→ **Aim of the task**
Below are the records; give again exactly the line with "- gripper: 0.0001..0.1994", the line with "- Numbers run", and each line that lies between them, and nothing besides.
Top of Excerpted data
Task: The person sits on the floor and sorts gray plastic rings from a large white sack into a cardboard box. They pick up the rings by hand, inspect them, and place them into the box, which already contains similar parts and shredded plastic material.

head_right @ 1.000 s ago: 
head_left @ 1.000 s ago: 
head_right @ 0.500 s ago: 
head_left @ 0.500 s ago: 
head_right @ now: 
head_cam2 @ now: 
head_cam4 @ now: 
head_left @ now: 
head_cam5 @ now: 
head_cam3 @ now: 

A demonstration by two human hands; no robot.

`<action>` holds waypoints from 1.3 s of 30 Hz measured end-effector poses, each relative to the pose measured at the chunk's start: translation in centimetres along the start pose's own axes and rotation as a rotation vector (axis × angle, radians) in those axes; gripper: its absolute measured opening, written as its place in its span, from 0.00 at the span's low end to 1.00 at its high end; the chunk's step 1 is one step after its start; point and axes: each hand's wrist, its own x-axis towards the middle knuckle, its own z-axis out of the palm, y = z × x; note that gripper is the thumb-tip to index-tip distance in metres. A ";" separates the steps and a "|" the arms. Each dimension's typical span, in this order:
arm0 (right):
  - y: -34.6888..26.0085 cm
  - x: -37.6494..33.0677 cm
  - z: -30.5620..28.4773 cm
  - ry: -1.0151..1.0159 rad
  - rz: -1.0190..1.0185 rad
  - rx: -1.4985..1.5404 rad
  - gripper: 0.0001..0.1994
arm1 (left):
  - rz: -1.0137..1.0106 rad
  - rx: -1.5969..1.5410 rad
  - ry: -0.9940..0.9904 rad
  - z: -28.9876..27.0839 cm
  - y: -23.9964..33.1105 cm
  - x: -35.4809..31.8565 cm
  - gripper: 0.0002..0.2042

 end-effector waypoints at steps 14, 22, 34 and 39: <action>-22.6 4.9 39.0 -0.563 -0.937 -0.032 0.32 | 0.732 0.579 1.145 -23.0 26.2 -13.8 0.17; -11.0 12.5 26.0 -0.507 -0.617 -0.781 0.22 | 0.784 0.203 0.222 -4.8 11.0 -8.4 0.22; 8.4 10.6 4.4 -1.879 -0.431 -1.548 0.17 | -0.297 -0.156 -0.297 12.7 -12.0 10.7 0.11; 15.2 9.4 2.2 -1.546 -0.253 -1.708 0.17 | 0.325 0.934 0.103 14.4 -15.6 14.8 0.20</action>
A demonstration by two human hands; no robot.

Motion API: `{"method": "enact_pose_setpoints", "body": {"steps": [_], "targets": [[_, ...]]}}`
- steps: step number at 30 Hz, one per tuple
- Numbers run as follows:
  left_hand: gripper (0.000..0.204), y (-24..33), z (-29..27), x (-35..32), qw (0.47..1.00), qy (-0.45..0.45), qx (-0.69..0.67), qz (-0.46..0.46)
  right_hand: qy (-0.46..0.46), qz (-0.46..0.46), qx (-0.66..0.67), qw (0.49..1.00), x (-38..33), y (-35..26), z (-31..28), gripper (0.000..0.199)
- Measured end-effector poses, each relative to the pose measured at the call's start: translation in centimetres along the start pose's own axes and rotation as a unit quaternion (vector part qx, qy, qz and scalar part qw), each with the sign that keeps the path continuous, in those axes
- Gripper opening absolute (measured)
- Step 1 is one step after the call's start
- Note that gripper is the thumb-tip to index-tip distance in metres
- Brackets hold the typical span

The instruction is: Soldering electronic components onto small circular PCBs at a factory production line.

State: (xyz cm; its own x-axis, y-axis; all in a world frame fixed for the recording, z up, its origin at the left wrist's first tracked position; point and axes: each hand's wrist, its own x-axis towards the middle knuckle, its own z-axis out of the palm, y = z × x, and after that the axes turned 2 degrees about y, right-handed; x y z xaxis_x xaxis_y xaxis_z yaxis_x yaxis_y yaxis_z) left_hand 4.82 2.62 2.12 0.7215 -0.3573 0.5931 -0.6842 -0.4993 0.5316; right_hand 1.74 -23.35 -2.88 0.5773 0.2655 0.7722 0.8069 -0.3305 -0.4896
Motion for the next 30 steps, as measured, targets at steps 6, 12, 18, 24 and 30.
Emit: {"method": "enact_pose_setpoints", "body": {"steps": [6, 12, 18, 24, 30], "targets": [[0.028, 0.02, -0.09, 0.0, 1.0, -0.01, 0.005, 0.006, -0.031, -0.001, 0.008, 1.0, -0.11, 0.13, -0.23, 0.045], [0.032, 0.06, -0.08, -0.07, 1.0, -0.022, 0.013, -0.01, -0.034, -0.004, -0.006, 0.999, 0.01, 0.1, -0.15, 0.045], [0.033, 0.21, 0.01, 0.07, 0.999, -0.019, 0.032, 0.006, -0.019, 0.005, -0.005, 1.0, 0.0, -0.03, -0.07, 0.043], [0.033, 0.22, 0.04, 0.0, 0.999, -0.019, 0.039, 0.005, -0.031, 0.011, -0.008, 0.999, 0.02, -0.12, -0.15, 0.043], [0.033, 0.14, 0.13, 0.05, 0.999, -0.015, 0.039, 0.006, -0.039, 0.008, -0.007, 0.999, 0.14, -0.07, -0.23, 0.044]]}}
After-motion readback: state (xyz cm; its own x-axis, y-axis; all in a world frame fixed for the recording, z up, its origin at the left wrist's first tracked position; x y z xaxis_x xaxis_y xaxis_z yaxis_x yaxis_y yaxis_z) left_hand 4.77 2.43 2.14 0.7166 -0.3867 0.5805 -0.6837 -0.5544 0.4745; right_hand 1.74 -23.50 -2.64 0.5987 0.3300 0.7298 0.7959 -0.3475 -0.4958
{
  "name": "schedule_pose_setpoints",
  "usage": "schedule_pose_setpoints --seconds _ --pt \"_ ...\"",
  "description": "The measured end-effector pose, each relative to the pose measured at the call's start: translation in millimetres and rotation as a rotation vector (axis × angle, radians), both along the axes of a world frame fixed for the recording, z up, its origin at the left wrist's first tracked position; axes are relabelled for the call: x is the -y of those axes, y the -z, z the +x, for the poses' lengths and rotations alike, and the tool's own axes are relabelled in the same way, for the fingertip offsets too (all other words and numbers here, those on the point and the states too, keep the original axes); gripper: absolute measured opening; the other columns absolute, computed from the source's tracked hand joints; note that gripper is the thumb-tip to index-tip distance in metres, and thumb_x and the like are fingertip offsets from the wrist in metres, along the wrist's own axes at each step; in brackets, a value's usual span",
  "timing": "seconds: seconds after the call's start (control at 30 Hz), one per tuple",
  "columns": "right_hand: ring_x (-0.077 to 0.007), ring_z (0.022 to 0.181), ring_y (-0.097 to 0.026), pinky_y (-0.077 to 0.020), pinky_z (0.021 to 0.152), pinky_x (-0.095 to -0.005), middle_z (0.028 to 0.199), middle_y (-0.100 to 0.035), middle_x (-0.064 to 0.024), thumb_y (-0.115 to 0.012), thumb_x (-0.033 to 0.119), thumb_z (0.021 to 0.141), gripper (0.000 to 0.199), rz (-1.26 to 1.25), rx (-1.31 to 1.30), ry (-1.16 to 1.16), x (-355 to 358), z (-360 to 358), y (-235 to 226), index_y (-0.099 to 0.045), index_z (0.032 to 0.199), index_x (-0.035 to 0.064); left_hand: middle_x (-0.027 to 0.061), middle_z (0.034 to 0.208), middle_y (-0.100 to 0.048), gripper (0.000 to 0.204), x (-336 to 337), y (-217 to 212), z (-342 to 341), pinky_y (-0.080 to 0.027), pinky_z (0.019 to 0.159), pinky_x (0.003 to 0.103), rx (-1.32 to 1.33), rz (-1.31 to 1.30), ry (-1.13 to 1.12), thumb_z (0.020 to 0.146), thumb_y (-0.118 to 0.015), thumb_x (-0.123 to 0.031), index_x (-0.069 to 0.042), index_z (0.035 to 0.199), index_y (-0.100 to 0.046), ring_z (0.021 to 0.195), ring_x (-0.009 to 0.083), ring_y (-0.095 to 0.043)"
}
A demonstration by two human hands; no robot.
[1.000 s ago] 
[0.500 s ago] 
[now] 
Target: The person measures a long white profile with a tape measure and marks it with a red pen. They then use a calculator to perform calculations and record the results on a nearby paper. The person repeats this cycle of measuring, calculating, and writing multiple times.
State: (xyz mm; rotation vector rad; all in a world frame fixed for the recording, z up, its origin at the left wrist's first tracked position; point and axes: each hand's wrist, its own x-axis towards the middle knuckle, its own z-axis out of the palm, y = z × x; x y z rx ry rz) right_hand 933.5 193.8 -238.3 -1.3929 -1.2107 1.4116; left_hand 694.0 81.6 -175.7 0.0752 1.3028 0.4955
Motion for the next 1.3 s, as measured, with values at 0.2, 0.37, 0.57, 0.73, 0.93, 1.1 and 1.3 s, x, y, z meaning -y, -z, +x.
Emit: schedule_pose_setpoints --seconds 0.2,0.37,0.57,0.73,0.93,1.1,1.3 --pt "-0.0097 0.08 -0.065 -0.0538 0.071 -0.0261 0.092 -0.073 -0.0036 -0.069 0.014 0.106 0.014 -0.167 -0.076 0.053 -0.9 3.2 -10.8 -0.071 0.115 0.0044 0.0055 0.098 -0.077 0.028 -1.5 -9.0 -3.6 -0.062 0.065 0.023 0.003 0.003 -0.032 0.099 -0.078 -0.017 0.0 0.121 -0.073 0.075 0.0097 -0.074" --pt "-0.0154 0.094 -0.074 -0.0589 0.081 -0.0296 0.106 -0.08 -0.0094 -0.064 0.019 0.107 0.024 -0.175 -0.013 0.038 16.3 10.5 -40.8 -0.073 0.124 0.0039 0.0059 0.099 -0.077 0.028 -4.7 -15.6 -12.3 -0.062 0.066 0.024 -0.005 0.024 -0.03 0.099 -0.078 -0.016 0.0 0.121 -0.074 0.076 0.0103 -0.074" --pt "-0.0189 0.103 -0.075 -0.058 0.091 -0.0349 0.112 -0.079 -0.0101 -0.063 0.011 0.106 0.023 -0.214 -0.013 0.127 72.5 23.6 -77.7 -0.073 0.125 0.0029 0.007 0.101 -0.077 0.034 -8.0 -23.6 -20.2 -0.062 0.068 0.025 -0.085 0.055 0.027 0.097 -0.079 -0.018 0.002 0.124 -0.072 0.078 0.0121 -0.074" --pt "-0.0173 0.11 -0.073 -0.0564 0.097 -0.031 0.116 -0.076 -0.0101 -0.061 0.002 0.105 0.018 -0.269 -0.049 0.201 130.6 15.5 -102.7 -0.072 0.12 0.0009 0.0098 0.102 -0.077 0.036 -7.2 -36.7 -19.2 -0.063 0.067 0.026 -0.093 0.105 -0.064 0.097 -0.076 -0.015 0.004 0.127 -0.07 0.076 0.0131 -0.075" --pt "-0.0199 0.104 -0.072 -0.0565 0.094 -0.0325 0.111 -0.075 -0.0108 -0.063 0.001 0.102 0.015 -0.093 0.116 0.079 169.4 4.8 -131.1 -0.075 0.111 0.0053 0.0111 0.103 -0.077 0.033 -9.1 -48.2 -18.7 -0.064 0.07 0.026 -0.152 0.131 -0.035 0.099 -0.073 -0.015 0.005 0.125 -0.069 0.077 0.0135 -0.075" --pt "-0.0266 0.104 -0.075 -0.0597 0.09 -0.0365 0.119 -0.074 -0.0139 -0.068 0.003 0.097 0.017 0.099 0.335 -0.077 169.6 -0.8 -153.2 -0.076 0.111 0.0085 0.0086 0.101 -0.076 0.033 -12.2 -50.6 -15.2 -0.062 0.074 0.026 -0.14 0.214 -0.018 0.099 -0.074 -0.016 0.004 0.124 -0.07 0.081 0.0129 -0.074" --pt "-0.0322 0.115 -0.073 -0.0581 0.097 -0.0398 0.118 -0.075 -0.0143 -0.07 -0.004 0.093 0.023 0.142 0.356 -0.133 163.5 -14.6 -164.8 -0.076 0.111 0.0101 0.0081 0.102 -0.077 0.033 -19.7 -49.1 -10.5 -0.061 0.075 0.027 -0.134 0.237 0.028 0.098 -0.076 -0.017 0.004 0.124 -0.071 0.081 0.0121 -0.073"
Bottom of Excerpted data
→ **Written answer**
  - gripper: 0.0001..0.1994
arm1 (left):
  - rz: -1.0137..1.0106 rad
  - rx: -1.5969..1.5410 rad
  - ry: -0.9940..0.9904 rad
  - z: -28.9876..27.0839 cm
  - y: -23.9964..33.1105 cm
  - x: -35.4809..31.8565 cm
  - gripper: 0.0002..0.2042

 end-effector waypoints at steps 14, 22, 34 and 39: <action>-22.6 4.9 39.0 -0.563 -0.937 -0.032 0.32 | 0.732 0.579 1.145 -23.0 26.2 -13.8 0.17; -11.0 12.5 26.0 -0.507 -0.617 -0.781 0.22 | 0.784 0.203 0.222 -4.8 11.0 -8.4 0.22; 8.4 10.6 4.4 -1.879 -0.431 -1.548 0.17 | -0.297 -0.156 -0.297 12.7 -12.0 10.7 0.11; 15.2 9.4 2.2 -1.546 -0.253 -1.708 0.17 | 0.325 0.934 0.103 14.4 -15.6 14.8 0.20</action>
A demonstration by two human hands; no robot.

Motion API: `{"method": "enact_pose_setpoints", "body": {"steps": [_], "targets": [[_, ...]]}}`
- steps: step number at 30 Hz, one per tuple
- Numbers run as follows:

No further output remains for this exercise.